Il Senato vuole i soldi dal Cavaliere

di Vittorio Pezzuto

La notizia è arrivata in serata, scuotendo il Palazzo e spaccando per l’ennesima volta la politica sul nome di Silvio Berlusconi. Con una decisione senza precedenti, il presidente Pietro Grasso ha infatti deciso la costituzione di parte civile del Senato al processo per la presunta compravendita dei parlamentari tra il 2006 e il 2008 che il prossimo 11 febbraio si apre a Napoli e che vede sul banco degli accusati proprio l’ex presidente del Consiglio. Una presa di posizione politica dirompente perché ribalta a sorpresa la decisione presa poche ore prima a maggioranza (10 voti a 8) dal Consiglio di presidenza di Palazzo Madama e che faceva già speculare gli osservatori sui voti determinanti espressi da Linda Lanzillotta (Scelta Civica) e da Antonio De Poli (Popolari per l’Italia). Esercitando una prerogativa prevista dal regolamento, Grasso ha invece deciso di capovolgere quel giudizio, ritenendo – così recita un comunicato ufficiale – che «l’identificazione, prima da parte del Pubblico Ministero poi del Giudice, del Senato della Repubblica italiana quale ‘persona offesa’ di fatti asseritamente avvenuti all’interno del Senato e comunque relativi alla dignità dell’Istituzione, ponga un ineludibile dovere morale di partecipazione all’accertamento della verità, in base alle regole processuali e seguendo il naturale andamento del dibattimento».

Reazioni a caldo
Il presidente dei senatori Pd Luigi Zanda si è subito complimento col suo compagno di partito (l’ex procuratore generale antimafia è stato eletto senatore nelle liste del Pd) «per una decisione presa a difesa, innanzitutto, delle istituzioni democratiche» e non ha perso l’occasione per sottolineare come, davanti alla difesa della democrazia, risultano ancor più ingiustificati gli assurdi attacchi di alcuni esponenti di Forza Italia».

Dal fronte berlusconiano arrivano ovviamente reazioni di segno opposto. «Avevamo riposto male le nostre speranze» osserva il capogruppo alla Camera Renato Brunetta. «Nella scelta del presidente Grasso si percepisce la forza irresistibile di un richiamo della foresta.
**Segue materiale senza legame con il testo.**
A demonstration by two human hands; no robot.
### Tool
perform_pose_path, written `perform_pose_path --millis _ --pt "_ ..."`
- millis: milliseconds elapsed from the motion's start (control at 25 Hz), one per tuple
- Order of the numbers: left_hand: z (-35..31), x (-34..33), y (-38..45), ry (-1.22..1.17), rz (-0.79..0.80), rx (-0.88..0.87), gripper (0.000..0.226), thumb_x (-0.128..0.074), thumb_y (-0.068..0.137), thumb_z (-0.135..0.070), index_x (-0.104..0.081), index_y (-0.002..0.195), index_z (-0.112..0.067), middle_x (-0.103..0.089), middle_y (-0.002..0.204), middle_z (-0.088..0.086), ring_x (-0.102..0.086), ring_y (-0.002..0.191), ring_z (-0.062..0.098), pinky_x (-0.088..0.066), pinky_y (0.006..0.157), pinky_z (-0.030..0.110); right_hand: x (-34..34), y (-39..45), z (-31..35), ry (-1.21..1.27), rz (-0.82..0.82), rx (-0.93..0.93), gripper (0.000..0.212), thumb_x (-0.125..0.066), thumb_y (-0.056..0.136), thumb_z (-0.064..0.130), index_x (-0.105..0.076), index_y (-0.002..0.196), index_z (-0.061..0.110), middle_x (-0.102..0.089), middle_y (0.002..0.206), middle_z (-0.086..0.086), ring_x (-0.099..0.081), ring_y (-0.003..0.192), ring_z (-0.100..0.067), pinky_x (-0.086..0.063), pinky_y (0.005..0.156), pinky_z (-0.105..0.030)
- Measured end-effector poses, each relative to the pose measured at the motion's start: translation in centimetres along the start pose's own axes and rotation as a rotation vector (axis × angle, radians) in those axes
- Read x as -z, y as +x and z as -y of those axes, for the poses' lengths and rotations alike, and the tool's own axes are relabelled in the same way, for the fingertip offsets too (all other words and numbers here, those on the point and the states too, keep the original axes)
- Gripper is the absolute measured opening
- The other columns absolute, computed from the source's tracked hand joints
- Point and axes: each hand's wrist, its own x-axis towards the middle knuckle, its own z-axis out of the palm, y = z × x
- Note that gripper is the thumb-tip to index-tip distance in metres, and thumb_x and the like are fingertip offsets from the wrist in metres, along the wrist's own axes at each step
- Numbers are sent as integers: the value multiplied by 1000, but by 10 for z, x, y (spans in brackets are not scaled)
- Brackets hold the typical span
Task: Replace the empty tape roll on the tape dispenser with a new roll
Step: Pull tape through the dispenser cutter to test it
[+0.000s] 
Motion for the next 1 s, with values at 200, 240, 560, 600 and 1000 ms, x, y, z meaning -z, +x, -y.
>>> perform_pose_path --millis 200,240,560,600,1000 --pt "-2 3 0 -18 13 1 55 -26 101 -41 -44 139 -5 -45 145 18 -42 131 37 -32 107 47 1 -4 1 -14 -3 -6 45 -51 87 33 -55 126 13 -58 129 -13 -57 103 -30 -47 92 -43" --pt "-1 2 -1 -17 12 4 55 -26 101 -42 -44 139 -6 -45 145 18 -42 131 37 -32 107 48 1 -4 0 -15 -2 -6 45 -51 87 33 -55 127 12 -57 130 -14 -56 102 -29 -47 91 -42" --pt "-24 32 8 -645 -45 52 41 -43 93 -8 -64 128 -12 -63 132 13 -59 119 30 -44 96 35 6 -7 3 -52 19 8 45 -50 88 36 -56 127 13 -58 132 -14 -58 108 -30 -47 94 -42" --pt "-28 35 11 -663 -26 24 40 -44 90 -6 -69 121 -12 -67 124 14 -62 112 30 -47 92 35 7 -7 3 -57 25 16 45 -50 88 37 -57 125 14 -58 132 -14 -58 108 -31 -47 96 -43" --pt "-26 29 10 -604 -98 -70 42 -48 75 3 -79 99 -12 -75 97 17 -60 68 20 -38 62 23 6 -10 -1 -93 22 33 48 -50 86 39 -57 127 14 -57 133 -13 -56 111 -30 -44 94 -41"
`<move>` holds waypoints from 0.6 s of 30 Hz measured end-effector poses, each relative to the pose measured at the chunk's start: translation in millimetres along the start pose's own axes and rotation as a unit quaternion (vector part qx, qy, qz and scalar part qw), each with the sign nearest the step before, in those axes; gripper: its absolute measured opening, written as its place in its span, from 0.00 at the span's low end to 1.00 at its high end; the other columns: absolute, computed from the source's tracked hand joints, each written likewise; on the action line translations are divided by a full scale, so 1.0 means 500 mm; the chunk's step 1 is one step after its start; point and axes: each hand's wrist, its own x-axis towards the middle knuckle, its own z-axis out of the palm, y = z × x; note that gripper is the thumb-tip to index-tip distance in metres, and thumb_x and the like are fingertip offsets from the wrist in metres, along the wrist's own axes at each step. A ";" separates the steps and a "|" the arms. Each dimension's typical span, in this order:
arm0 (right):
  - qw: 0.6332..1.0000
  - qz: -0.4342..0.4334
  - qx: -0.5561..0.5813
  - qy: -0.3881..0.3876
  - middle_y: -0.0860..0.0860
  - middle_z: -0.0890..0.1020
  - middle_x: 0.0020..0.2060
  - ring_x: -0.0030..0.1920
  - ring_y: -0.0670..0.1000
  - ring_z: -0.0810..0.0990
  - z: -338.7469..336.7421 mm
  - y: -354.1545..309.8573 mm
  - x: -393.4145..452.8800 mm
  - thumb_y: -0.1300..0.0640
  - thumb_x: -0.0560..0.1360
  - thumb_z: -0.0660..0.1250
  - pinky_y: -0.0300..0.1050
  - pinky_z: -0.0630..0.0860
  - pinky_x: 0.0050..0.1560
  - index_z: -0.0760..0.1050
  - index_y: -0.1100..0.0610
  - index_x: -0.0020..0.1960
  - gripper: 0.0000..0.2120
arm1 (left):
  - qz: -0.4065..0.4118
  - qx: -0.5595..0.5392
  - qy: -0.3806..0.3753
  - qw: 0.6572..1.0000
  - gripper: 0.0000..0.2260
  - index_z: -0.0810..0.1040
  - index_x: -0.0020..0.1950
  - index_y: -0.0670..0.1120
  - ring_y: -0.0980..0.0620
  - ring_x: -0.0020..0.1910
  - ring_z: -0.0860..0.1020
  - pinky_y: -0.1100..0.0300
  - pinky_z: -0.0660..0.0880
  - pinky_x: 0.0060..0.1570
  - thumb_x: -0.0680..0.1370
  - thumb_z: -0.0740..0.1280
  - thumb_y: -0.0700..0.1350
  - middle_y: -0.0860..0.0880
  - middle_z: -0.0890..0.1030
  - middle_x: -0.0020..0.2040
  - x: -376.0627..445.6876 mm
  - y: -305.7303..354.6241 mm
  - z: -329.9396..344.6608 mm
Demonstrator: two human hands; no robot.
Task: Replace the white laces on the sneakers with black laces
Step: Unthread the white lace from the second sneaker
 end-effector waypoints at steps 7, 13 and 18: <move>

Così ha obbedito alla sua vecchia appartenenza all’ordine giudiziario fattosi onnipotente, tradendo il dovere di alta rappresentanza della sovranità popolare che la seconda carica dello Stato dovrebbe manifestare nelle sue scelte». In questo modo «recita l’ennesima parte incivile nella tragedia del colpo di Stato consumato in Parlamento con l’estromissione del leader dei moderati». E col passare dei minuti i take di agenzia registrano i duri giudizi espressi da altri esponenti di primo piano di Forza Italia contro la seconda carica dello Stato, a suo tempo già aspramente criticata per non aver consentito il voto segreto in aula sulla decadenza del senatore Berlusconi: «La sua mentalità e quindi i suoi comportamenti sono rimasti quelli dell’inquisitore, del procuratore che vuole mettere in scacco la politica rifuggendo dal rispetto della principale regola cui dovrebbe attenersi un politico: il buonsenso» (Altero Matteoli); «La sua decisione è istituzionalmente sconcertante, politicamente gravissima, e moralmente discutibile» (Anna Maria Bernini); «Essa è un precedente che deve allarmare tutti i garantisti» (Mariastella Gelmini); «Si dimetta. Diversamente la nostra democrazia è a rischio» (Elisabetta Alberti Casellati); «Si è autodelegittimato. Se, come dicono molti, questa è una mossa per ottenere i voti del M5S per il Quirinale, è un’ulteriore aggravante. La decisione di oggi compromette una istituzione democratica» (Lucio Malan).

In effetti alla notizia i pentastellati hanno esultato come nemmeno i tifosi a un gol in trasferta contro la prima in classifica. «Il Presidente Grasso – recitava un comunicato del gruppo M5s del Senato – ha di fatto scelto di tutelare prima il decoro delle istituzioni rispetto agli interessi dei partiti, rispettando nel contempo l’indicazione delle minoranze e incarnando alla perfezione i principi che devono ispirare un ruolo nobile e centrale per il buon funzionamento della democrazia come quello che gli è stato affidato». Sarà pure, ma dopo la Camera adesso ribolle pure il Senato.